→ Task directions
Identify all lines in the listing that include the word "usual", and copy them out.

→ Raw data
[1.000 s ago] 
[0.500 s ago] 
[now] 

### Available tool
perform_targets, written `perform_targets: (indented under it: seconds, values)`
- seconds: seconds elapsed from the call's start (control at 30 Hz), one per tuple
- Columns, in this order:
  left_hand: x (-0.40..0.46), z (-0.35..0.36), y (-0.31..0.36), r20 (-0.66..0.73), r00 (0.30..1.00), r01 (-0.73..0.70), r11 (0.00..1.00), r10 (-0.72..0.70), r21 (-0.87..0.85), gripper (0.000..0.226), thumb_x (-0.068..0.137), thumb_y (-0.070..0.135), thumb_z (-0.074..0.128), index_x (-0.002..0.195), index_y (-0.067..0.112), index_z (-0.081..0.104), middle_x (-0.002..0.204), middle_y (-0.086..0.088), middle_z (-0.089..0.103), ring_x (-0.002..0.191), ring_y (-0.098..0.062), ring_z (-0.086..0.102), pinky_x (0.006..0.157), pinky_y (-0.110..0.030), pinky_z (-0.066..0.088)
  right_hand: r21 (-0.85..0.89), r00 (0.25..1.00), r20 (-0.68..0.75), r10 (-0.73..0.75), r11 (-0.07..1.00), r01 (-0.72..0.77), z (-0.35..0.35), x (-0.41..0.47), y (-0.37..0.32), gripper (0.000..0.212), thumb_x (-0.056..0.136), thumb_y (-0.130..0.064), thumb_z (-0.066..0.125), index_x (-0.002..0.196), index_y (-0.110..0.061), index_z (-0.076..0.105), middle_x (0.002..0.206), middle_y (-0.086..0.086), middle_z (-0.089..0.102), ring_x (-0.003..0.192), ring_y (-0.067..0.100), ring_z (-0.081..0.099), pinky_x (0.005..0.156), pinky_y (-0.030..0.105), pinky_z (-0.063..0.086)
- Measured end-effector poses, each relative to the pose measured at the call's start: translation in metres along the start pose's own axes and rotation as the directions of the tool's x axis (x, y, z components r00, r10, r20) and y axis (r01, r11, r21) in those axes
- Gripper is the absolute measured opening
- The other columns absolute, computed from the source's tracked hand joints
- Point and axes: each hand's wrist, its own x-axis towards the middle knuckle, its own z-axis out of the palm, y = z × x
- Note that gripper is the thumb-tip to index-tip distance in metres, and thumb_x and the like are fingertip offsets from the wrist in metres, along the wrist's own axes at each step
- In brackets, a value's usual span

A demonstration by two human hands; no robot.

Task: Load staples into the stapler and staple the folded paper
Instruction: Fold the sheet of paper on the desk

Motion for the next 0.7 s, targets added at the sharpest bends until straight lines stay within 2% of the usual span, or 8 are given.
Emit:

→ Exercise answer
- In brackets, a value's usual span
Motion for the next 0.7 s, targets added at the sharpest bends until straight lines stay within 2% of the usual span, or 8 are given.

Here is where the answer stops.